David Savage has a piece in today's Los Angeles Times taking a look at the difference between the McCain and Obama approaches to the federal judiciary. Savage writes:
The McCain-Obama comments reflect a long-standing divide between conservatives and liberals on the role of the courts. Reduced to the simplest terms, conservatives say judges should follow the law, and liberals say they should ensure that justice is done.
My first instinct when I read this was to get annoyed with Savage--surely liberals, no less than conservatives, believe judges should follow the law. The disagreement is about what the law is, and liberals are put at a major political disadvantage if the public comes to believe that bleeding-heart Democratic judicial appointees just go around enacting their policy preferences willy nilly, without regard to what the law actually says. But, in fairness to Savage, the problem here is that Democrats are often all too eager to unilaterally cede that ground. From later in his article:
"Both a [conservative Justice Antonin] Scalia and a Ginsburg will arrive at the same place most of the time," [Obama] said during the Roberts confirmation hearings. "What matters at the Supreme Court is those 5% of cases that are truly difficult. In those cases, adherence to precedent and rules of construction will only get you through 25 miles of the marathon. That last mile can only be determined on the basis of one's deepest values, one's core concerns, one's broader perspectives on how the world works and the depth and breadth of one's empathy.

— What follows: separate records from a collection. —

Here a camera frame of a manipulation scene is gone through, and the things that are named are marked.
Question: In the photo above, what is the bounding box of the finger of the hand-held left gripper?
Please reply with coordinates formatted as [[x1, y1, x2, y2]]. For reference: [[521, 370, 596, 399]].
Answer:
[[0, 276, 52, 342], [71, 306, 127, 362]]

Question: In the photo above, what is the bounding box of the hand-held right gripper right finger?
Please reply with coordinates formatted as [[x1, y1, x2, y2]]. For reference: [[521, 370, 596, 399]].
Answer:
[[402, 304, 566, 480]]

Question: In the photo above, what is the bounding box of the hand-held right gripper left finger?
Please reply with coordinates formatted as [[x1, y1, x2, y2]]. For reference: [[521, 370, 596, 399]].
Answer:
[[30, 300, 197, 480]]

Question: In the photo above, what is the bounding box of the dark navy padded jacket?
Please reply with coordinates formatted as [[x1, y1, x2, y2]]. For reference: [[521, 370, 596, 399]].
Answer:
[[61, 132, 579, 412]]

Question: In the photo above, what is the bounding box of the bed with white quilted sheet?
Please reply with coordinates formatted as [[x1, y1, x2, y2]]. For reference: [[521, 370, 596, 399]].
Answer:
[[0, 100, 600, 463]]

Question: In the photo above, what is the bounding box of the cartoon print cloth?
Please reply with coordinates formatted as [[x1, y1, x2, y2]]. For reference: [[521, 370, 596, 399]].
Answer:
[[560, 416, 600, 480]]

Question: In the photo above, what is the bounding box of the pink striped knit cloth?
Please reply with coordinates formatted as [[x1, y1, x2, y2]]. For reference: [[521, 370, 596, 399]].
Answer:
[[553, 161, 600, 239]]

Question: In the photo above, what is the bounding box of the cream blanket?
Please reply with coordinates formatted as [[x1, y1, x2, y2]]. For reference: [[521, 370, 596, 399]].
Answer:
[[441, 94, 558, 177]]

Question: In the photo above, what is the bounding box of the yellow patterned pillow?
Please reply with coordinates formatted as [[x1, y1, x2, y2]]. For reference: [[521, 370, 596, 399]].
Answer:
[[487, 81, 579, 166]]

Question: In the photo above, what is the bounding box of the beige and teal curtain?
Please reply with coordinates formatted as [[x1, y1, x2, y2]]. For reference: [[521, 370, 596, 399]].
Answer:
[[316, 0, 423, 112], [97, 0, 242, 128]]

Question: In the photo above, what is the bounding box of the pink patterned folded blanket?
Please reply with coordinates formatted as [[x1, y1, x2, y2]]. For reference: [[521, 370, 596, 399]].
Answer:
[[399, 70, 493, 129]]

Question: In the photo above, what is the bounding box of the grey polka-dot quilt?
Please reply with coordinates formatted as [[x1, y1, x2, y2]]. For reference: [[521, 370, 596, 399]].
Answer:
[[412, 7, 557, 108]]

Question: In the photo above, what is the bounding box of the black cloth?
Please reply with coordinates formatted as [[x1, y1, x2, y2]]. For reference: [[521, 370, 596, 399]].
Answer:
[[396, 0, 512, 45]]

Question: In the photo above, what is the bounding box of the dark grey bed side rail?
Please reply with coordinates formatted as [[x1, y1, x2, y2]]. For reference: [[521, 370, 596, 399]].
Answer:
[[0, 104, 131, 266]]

"In those difficult cases, the critical ingredient is supplied by what is in the judge's heart."
In a speech this month, McCain derisively quoted Obama's reference to a judge's "deepest values" and "empathy." "These vague words attempt to justify judicial activism. Come to think, they sound like an activist judge wrote them," McCain said.
I understand the point Obama's trying to get at here--namely, that once you reach very difficult legal questions, a judge's personal ideology inevitably colors his or her views of, for instance, whether a particular state interest is "compelling" or whether an instance of governmental entanglement with religion is "excessive." There's just no wholly neutral way to answer such questions. But, from a rhetorical standpoint, this is too meta a point to be making. Obama (and liberals in general) ought to spend less time criticizing conservative jurisprudence for being heartless, and more time criticizing it for being wrong, as a matter of law. As John Roberts put it in his confirmation hearing, the little guy should win only when the law is on his side.